**ABOUT THIS TASK**
Set down, exactly and only, everything from the line containing "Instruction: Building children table" down to the line containing "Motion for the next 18" in the data below; the pictures are not part of the copy.

**GIVEN ENTRIES**
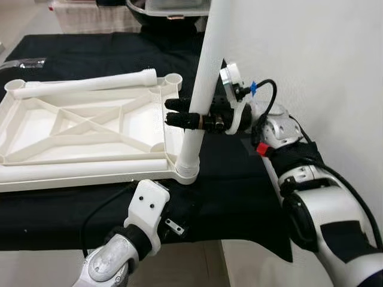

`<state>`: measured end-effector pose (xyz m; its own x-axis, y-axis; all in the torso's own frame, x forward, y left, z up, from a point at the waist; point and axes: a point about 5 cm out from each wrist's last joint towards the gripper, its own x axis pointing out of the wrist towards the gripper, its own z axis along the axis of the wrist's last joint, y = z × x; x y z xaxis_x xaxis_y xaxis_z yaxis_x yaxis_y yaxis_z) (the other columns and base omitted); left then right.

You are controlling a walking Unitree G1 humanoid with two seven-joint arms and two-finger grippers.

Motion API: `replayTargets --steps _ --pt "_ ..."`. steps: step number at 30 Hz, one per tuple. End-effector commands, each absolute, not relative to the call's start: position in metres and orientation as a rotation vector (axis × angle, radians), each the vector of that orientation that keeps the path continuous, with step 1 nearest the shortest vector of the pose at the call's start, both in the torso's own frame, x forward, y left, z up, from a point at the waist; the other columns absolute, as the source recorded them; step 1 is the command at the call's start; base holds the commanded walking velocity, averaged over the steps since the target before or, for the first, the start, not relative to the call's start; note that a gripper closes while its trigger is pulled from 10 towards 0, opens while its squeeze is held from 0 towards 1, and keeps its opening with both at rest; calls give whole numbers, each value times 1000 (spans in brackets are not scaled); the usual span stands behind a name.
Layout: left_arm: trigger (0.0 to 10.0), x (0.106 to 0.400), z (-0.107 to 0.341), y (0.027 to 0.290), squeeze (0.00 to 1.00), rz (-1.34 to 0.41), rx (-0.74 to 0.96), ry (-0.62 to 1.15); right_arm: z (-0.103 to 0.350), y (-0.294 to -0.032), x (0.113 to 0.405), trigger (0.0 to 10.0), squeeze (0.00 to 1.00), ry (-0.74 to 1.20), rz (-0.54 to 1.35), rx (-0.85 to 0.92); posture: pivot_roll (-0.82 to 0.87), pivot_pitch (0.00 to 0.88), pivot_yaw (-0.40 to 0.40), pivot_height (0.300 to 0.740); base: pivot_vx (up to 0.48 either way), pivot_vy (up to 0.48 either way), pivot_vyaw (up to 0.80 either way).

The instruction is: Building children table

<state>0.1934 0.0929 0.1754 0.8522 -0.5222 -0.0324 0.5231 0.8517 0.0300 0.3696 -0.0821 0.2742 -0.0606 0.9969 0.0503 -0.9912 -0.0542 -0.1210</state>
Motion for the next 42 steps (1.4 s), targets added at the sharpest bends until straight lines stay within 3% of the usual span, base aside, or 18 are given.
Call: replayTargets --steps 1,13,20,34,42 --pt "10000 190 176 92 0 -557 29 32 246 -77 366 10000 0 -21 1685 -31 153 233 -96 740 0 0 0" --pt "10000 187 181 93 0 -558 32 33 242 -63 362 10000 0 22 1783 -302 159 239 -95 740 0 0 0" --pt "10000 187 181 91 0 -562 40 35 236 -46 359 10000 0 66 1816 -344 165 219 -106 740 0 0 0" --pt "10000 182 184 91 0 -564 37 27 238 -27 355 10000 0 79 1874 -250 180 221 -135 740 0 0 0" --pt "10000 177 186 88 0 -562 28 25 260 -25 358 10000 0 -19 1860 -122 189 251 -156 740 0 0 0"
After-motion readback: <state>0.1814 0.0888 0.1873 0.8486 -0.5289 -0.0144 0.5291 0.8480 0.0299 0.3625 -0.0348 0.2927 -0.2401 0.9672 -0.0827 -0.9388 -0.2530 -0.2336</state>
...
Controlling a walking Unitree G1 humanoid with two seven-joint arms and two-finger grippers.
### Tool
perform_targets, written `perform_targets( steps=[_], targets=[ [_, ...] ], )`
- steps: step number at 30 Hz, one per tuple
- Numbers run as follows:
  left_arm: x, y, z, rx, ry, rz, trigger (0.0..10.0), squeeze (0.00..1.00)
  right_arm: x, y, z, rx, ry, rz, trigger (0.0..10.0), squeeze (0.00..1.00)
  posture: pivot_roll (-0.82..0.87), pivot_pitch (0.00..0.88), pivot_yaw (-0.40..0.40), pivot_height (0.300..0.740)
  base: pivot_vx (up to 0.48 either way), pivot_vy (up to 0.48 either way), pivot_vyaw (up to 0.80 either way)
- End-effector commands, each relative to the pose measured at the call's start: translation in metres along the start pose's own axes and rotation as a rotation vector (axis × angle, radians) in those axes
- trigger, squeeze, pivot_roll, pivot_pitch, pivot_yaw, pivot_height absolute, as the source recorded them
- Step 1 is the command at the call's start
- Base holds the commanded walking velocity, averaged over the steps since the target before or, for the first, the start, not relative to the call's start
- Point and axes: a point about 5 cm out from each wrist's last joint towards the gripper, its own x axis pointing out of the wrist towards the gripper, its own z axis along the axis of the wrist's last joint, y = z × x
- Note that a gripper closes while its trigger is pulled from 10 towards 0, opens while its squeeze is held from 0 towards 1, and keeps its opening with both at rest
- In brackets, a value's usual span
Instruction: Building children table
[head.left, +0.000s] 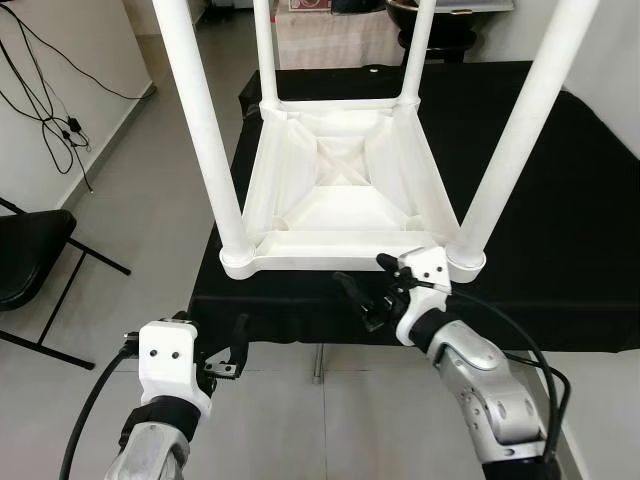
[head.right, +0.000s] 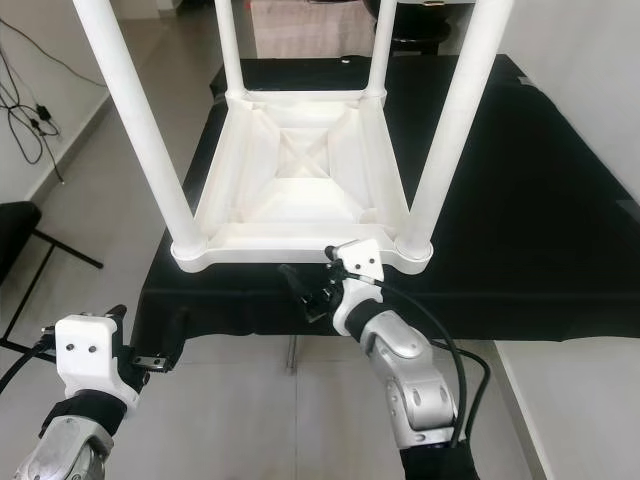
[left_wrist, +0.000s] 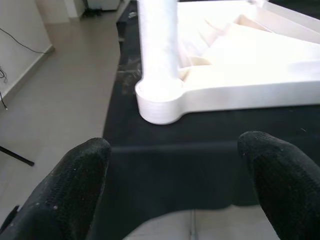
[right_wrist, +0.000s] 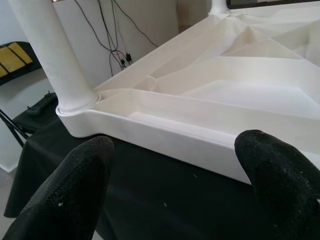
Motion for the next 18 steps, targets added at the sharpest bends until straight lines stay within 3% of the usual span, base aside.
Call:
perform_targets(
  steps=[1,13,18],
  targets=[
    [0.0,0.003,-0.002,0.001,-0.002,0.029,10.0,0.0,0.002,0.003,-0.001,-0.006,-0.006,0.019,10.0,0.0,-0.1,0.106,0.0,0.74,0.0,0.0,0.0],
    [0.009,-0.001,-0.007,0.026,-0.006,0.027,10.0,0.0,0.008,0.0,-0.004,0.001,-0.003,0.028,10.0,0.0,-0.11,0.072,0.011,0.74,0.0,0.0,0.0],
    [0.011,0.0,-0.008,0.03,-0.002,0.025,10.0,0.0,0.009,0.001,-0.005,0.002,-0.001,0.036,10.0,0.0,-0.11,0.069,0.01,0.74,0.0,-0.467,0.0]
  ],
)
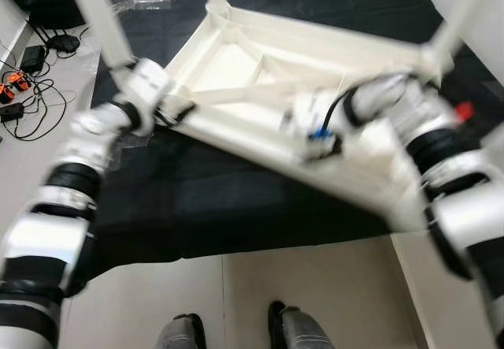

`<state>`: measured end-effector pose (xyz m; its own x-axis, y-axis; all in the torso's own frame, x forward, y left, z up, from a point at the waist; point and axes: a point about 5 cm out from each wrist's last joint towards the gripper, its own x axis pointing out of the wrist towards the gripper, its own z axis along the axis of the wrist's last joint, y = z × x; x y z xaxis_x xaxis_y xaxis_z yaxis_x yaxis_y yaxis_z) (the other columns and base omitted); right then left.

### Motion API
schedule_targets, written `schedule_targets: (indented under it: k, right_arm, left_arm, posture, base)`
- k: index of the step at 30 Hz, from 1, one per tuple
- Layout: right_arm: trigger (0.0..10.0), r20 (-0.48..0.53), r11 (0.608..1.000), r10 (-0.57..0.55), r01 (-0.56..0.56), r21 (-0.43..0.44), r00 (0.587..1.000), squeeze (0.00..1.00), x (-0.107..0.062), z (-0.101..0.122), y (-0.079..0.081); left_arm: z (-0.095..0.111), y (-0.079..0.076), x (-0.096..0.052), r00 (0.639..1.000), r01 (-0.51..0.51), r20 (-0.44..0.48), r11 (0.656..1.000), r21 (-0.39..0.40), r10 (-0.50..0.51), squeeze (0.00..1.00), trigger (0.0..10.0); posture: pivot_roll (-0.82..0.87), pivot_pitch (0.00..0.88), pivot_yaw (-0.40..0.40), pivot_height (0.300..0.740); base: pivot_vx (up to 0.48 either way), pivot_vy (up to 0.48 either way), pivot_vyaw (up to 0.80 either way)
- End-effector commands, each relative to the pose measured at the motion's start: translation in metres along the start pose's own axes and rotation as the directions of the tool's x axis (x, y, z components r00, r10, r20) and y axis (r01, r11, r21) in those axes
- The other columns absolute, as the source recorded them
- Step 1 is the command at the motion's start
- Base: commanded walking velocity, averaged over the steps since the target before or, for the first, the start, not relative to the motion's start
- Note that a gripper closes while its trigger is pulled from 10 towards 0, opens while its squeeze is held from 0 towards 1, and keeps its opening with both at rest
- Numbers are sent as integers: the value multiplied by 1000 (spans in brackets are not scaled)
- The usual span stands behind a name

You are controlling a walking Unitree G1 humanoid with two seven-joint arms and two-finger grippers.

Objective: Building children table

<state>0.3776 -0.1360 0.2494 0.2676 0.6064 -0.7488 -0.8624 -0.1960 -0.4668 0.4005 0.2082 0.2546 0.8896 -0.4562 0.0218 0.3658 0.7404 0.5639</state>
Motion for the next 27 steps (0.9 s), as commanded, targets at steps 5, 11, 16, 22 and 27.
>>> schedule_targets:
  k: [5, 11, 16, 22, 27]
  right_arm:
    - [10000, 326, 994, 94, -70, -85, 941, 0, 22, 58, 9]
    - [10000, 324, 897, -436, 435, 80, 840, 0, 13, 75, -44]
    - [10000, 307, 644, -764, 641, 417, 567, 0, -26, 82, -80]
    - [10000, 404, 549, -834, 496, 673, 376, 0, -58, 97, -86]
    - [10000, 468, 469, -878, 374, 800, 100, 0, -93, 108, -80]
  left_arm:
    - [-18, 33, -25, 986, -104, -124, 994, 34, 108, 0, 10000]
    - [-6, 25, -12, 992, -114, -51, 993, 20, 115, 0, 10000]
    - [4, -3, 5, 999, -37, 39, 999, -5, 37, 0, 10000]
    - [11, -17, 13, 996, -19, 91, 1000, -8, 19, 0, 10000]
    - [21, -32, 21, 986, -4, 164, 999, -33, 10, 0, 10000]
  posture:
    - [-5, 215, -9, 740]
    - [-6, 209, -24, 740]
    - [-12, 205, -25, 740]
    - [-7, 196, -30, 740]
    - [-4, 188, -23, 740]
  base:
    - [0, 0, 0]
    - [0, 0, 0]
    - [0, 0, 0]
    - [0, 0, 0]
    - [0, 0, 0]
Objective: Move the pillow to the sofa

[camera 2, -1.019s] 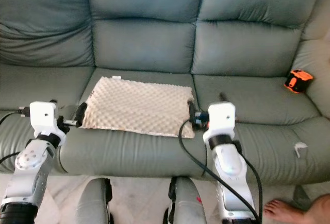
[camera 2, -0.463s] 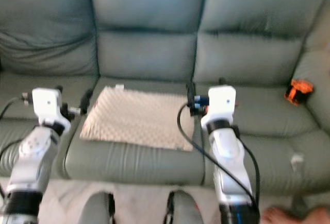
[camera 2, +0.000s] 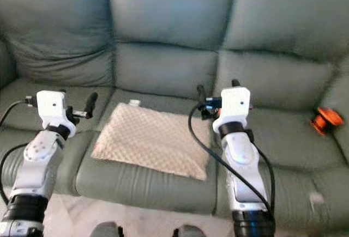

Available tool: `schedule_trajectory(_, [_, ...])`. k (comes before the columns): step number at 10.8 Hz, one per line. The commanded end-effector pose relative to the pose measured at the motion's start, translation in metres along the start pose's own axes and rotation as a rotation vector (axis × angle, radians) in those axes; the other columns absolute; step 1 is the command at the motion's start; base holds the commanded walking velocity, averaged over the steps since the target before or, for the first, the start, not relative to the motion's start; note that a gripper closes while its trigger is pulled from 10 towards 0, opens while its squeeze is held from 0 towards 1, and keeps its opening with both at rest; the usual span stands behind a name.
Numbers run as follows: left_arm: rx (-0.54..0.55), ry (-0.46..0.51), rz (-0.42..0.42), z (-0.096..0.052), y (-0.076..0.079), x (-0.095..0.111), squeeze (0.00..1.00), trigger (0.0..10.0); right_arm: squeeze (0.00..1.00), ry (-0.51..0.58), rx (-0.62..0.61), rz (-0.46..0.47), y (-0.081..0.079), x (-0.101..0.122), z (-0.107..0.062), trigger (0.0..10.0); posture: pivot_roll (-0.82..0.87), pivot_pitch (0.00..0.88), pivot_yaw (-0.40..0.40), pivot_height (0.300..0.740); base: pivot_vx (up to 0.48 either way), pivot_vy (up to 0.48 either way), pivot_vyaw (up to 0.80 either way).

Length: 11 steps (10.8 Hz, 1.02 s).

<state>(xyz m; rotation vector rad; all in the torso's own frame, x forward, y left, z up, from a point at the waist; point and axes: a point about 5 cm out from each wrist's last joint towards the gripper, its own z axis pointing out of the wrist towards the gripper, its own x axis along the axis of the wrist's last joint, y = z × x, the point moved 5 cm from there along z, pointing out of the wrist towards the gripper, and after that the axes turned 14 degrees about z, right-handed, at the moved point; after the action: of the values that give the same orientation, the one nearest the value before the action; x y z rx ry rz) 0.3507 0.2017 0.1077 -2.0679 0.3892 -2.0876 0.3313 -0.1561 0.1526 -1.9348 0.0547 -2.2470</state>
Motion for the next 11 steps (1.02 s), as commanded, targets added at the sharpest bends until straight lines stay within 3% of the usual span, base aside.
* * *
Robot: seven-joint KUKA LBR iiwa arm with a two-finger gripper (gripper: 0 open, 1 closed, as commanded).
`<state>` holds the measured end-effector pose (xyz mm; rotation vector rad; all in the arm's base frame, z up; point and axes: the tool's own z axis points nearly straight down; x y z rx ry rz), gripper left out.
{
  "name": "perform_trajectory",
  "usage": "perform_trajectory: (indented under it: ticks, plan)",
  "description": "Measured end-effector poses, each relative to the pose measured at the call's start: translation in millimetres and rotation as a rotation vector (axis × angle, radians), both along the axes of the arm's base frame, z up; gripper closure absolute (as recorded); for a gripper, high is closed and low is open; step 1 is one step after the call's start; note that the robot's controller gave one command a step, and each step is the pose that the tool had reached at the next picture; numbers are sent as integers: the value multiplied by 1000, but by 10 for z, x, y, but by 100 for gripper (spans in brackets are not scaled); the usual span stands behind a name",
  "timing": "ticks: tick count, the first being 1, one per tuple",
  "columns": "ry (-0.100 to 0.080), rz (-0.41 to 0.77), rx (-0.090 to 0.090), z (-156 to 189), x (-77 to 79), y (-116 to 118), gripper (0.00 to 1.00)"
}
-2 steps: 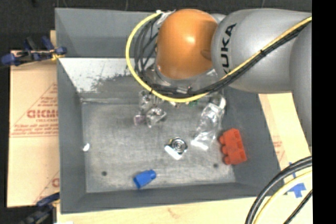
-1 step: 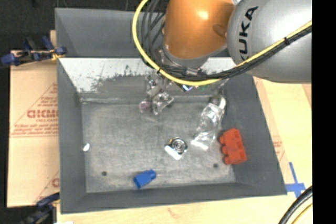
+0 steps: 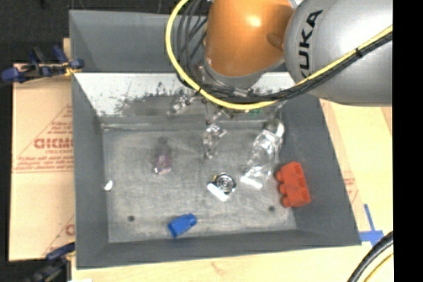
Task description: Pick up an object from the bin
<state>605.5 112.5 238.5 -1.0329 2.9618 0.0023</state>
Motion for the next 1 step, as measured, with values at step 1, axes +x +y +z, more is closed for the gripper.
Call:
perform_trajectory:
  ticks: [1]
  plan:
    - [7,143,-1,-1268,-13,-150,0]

**RESPONSE TO THE EXERCISE**
Instruction: Building children table
[head.left, +0.000s] 
[head.right, +0.000s] 
[left_wrist, +0.000s] 
[right_wrist, +0.000s] 
Motion for the next 18 steps, targets added at the sharpest bends until straight lines stay within 3% of the usual span, base aside.

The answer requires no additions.